Cada tanto compartimos un café,
conversamos, arreglamos o terminamos de hacer pedazos este mundo. Ha publicado
varios libros, todos de poesía, y ahora mismo tiene en mente lo que será un
próximo título. Vamos a La Escalera, un café coqueto, aséptico, climatizado
hasta en el baño de la cocina, que a él le gusta y a mí me desencanta pero qué
se le va a hacer: “o en La Escalera o en ninguna parte, viejo. Esta vez impongo
yo”.
Conozco a Pedro Suárez desde hace una punta
de años y créanme que lo digo con orgullo. Es bueno saber que existen los
amigos, sobre todo porque son como el azúcar, la leche o el pollo en este pobre
país, escasos, poquísimos, de a ratos inexistentes. Con Pedro pasa que es amigo
y ya, y la amistad se nutre de un valor de uso que sabes va a estar ahí aunque
tengas ocho meses sin saber de él. No hace falta la presencia cotidiana, física,
quiero decir. Basta el hecho trascendente, la seguridad de que el tiempo y los
kilómetros, la lejanía, forman parte de una realidad circunstancial donde nada
hay que demostrar. Somos amigos y punto.
Pedro Suárez ha escrito desde el hígado o
la risa, desde el corazón o las tripas, y su trabajo ronda los temas de
siempre, los universales, los profundos, los que llegan a los huesos
sencillamente porque la humanidad yace en nosotros. He leído cada uno de sus
libros y en todos va de bruces el hachazo necesario para decir esto o aquello
con versos puntiagudos, con palabras TNT, con dardos de lenguaje envenenados a
punta de existencia, polvo en los zapatos y pulso a tono con el párrafo que
siempre intenta redondear.
Mientras me quejo porque en este lugarejo está
prohibido el humo del tabaco, él extiende una pila de cuartillas, me la da,
“son los textos de los que te hablé”, dice, y yo paso la vista por encima y
observo: “Libro de la sabana”. Anoche pude leerlo de un tirón. Entonces, de
seguidas fui poco a poco, a mi manera, releyendo poemas salteados. Violé el
orden que el autor había propuesto, machaqué fragmentos que, como islas,
formaban perlas solitarias, pequeñas joyas encofradas en una hechura mayor. Es
un libro a propósito de la Gran Sabana, un libro de viaje, de aproximación, de
vuelo rasante que termina por atravesar de cabo a rabo la geografía física y
espiritual de una región que se le incrustó a mi amigo en plena piel.

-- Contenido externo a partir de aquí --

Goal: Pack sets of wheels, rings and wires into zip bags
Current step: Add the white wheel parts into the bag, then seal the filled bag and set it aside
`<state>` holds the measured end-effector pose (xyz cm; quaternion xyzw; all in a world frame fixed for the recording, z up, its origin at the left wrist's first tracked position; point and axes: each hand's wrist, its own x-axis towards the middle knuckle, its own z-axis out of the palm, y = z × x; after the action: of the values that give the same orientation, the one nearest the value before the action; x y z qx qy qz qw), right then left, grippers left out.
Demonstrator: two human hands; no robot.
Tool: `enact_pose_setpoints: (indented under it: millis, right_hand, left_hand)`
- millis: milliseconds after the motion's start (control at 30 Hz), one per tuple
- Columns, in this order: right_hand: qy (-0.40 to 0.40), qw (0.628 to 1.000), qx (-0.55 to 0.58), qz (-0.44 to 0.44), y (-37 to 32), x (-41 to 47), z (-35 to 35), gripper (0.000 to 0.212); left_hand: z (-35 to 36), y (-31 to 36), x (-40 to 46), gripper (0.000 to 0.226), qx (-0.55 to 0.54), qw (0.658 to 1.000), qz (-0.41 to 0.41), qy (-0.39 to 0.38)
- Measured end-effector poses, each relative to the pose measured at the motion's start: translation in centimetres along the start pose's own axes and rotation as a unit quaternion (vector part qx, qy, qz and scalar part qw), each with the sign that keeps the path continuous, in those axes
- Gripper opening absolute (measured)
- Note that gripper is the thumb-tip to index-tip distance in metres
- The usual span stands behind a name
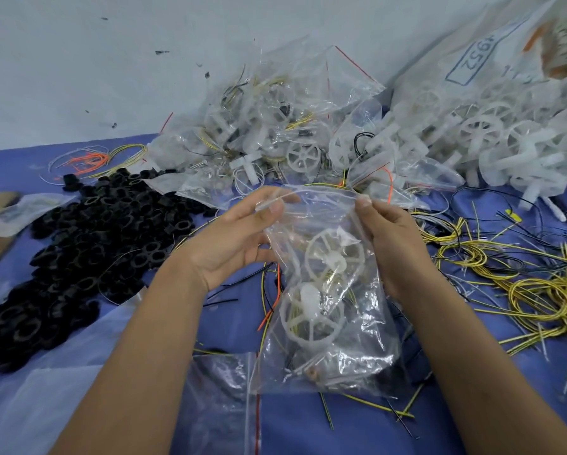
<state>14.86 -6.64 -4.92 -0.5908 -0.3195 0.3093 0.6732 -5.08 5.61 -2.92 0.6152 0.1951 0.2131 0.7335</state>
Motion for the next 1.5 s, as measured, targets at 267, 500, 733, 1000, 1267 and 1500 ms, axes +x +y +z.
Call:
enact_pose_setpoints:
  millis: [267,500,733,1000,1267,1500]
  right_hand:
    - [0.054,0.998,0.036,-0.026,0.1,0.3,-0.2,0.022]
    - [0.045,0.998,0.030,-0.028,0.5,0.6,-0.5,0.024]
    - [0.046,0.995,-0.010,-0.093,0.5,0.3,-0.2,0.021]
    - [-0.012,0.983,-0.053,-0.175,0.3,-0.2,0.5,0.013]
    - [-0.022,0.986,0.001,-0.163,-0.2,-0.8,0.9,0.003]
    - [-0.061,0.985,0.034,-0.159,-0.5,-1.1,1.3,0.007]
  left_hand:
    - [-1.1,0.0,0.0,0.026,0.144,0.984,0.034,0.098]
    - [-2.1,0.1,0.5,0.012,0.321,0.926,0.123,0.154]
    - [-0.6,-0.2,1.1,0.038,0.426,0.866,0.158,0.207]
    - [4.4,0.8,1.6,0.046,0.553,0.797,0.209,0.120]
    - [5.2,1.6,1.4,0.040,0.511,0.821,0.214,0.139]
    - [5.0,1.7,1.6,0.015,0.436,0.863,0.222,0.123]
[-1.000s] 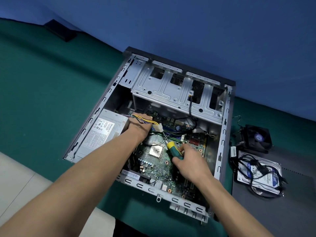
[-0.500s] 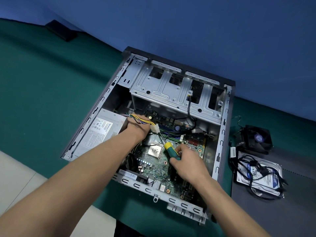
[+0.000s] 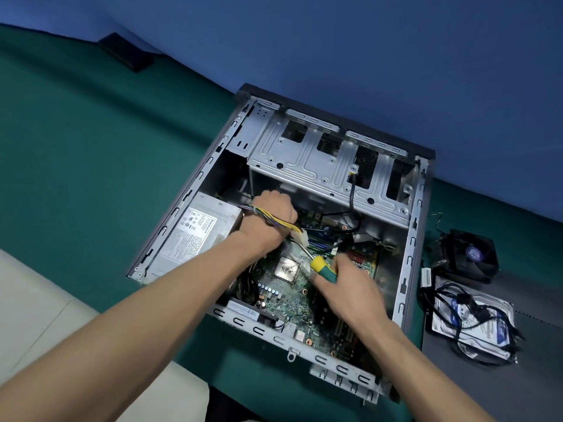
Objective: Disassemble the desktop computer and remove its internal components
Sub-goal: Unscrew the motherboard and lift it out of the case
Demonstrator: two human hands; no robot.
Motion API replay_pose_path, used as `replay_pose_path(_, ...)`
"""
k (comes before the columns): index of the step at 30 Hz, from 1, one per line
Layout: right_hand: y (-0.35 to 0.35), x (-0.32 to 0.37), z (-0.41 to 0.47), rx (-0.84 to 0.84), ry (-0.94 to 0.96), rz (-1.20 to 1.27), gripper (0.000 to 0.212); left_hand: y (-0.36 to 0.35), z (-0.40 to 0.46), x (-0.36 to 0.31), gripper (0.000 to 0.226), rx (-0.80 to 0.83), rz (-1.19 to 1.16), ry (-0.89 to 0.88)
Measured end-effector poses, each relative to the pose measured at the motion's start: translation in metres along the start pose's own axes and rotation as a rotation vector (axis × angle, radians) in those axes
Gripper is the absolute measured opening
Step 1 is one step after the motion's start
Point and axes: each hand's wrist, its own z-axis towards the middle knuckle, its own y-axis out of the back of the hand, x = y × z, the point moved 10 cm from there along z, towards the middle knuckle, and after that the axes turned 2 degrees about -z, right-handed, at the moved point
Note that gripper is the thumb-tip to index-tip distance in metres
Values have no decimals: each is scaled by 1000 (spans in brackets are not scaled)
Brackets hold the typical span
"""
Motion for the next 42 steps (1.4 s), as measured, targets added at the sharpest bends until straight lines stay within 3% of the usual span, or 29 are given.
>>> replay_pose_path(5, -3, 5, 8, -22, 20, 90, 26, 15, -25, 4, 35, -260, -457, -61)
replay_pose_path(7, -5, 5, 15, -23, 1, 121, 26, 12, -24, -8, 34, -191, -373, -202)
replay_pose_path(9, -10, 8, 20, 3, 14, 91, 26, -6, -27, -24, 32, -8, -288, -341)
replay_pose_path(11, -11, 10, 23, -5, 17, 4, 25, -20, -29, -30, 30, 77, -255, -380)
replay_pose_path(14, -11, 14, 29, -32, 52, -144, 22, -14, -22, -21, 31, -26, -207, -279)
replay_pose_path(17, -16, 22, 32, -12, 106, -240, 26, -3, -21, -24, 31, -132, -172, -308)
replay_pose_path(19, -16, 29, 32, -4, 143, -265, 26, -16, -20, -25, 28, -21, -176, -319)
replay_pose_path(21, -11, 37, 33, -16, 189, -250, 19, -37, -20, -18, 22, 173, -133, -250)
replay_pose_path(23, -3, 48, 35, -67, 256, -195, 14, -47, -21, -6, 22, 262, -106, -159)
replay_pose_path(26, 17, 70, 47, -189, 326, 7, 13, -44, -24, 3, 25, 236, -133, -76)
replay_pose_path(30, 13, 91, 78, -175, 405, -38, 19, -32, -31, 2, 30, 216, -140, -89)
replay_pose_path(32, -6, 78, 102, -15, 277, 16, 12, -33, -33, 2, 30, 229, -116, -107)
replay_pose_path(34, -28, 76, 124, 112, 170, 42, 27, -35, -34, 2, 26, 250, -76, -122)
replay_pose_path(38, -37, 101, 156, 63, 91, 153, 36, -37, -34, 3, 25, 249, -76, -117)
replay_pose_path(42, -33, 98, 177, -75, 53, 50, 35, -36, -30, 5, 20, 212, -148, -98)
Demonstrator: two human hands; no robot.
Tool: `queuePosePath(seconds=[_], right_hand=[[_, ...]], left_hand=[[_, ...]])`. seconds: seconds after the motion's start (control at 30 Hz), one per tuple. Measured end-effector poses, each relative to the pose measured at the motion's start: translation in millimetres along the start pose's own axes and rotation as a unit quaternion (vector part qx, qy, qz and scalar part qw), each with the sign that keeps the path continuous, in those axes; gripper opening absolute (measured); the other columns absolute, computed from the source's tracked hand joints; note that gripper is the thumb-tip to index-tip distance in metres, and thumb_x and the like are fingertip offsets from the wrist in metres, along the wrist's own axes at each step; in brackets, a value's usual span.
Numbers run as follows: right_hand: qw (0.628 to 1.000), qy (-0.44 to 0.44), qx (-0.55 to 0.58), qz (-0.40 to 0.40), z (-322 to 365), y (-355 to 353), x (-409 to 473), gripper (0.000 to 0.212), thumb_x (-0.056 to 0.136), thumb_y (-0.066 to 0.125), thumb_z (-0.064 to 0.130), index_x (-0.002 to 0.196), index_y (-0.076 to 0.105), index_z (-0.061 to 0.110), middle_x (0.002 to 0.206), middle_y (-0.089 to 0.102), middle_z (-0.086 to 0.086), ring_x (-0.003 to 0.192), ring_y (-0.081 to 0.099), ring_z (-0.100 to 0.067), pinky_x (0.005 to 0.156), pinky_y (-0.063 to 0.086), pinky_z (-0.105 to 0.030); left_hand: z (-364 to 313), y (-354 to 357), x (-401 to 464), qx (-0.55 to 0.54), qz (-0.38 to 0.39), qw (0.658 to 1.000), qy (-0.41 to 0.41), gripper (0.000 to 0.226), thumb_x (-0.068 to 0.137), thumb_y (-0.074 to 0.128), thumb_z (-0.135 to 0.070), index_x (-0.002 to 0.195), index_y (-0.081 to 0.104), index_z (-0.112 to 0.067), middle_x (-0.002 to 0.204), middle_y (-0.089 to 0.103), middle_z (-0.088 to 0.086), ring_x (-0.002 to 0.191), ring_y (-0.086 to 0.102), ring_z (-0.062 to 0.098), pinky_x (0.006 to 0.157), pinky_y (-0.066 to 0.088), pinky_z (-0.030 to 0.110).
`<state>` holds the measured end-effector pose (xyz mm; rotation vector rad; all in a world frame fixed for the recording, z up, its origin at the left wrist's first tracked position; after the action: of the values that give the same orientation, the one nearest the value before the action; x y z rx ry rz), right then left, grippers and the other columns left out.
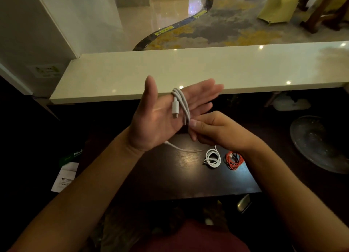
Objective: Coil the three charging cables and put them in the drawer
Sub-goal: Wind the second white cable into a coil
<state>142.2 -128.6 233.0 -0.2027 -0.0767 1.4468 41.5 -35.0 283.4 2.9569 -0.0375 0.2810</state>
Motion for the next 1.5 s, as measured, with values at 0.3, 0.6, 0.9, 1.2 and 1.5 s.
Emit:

“Este es el camino que haré más de dos
veces/ me secuestra el salto y la voz pemona/ la sensación de navegar por un
tobogán de estrellas/ la manía de dormir los grillos del corazón”. Entonces
nada, tobogán e insectos están ahí, acaso a medio paso de mi sillón y de mi
lámpara. “Pude tocar El Dorado/ comprobar que el de los libros/ era una torpe
infamia/ un mito inacabado”. Y eso creo, que un mito da bandazos entre lo que
cuenta y lo que en verdad nos aplasta la nariz, y lo que cuenta aquí se agacha
porque un poema le lleva la contraria.
La Gran Sabana es el motivo, el punto de
fuga, materia plástica hecha libro: “Comprobé que la sabana habla su propia
lengua/ y que las letras de su abecedario/ están escritas en un cuadernillo
editado en el Precámbrico”. Y además: “Te das cuenta de que si olvidas la
clave/ no comes ni bebes/ que las camisas planchadas/ se arrugan al cuello/ que
la Helicobacter pylori/ es un nudo de corbata/ que sentarse a la mesa y
negociar una rosa/ es tan peligroso como escalar el salto Angel”.
Nada más que decir. Valdrá la pena. Estoy
seguro de que bien valdrá la pena saborear estos poemas transformados en el
libro que saldrá a la calle. Lo esperaré con alegría.